* [PATCHv2 1/2] sched: introduce helper function to calculate distribution over sched class
@ 2024-02-22 9:22 zhaoyang.huang
2024-02-22 9:22 ` [PATCHv2 2/2] block: adjust CFS request expire time zhaoyang.huang
2024-02-23 6:41 ` [PATCHv2 1/2] sched: introduce helper function to calculate distribution over sched class Christoph Hellwig
0 siblings, 2 replies; 3+ messages in thread
From: zhaoyang.huang @ 2024-02-22 9:22 UTC (permalink / raw)
To: Vincent Guittot, Jens Axboe, linux-block, linux-kernel,
Zhaoyang Huang, steve.kang
From: Zhaoyang Huang <zhaoyang.huang@unisoc.com>
As RT, DL, IRQ time could be deemed as lost time of CFS's task, some
timing value want to know the distribution of how these spread
approximately by using utilization account value (nivcsw is not enough
sometimes). This commit would like to introduce a helper function to
achieve this goal.
eg.
Effective part of A = Total_time * cpu_util_cfs / cpu_util
Timing value A
(should be a process last for several TICKs or statistics of a repeadted
process)
Timing start
|
|
preempted by RT, DL or IRQ
|\
| This period time is nonvoluntary CPU give up, need to know how long
|/
sched in again
|
|
|
Timing end
Signed-off-by: Zhaoyang Huang <zhaoyang.huang@unisoc.com>
---
change of v2: using two parameter to pass se_prop and rq_prop out
---
---
include/linux/sched.h | 3 +++
kernel/sched/core.c | 35 +++++++++++++++++++++++++++++++++++
2 files changed, 38 insertions(+)
diff --git a/include/linux/sched.h b/include/linux/sched.h
index 77f01ac385f7..d6d5914fad10 100644
--- a/include/linux/sched.h
+++ b/include/linux/sched.h
@@ -2318,6 +2318,9 @@ static inline bool owner_on_cpu(struct task_struct *owner)
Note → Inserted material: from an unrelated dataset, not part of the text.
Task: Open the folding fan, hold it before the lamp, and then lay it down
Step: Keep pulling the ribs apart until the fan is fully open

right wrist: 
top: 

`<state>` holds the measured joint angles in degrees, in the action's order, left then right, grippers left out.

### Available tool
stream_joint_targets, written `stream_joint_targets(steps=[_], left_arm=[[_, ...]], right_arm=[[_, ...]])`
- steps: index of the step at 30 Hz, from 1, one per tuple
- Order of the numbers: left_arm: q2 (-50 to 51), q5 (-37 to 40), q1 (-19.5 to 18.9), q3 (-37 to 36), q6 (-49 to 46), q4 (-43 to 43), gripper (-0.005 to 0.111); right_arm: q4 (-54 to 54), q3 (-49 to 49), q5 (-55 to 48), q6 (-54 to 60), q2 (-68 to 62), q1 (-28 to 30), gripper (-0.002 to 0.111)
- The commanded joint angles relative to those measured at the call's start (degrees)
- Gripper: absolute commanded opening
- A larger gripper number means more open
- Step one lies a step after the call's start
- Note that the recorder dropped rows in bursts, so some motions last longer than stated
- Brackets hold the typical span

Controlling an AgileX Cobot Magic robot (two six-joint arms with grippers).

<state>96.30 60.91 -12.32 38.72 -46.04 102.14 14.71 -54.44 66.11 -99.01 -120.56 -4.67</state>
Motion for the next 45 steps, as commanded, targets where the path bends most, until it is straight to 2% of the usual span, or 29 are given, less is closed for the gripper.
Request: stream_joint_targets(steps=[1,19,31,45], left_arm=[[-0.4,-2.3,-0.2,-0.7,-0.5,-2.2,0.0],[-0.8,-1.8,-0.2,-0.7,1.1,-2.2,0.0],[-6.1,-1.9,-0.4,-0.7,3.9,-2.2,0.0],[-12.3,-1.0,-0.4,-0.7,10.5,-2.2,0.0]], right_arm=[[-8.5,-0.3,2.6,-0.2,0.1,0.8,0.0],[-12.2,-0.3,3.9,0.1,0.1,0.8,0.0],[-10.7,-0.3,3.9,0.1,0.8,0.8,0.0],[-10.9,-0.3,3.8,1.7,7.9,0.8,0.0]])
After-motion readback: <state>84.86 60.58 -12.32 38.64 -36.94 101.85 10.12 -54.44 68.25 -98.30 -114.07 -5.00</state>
/* Returns effective CPU energy utilization, as seen by the scheduler */
unsigned long sched_cpu_util(int cpu);
+/* Returns task's and cfs_rq's proportion among whole core */
+unsigned long cfs_prop_by_util(struct task_struct *tsk, unsigned long *se_prop,
+ unsigned long *rq_prop);
#endif /* CONFIG_SMP */
#ifdef CONFIG_RSEQ
diff --git a/kernel/sched/core.c b/kernel/sched/core.c
index 802551e0009b..b8c29dff5d37 100644
--- a/kernel/sched/core.c
+++ b/kernel/sched/core.c
@@ -7494,6 +7494,41 @@ unsigned long sched_cpu_util(int cpu)
{
return effective_cpu_util(cpu, cpu_util_cfs(cpu), ENERGY_UTIL, NULL);
}
+
+/*
+ * Calculate the approximate proportion of timing value consumed by the specified
+ * tsk and all cfs tasks of this core.
+ * The user must be aware of this is done by avg_util which is tracked by
+ * the geometric series of decaying the load by y^32 = 0.5 (unit is 1ms).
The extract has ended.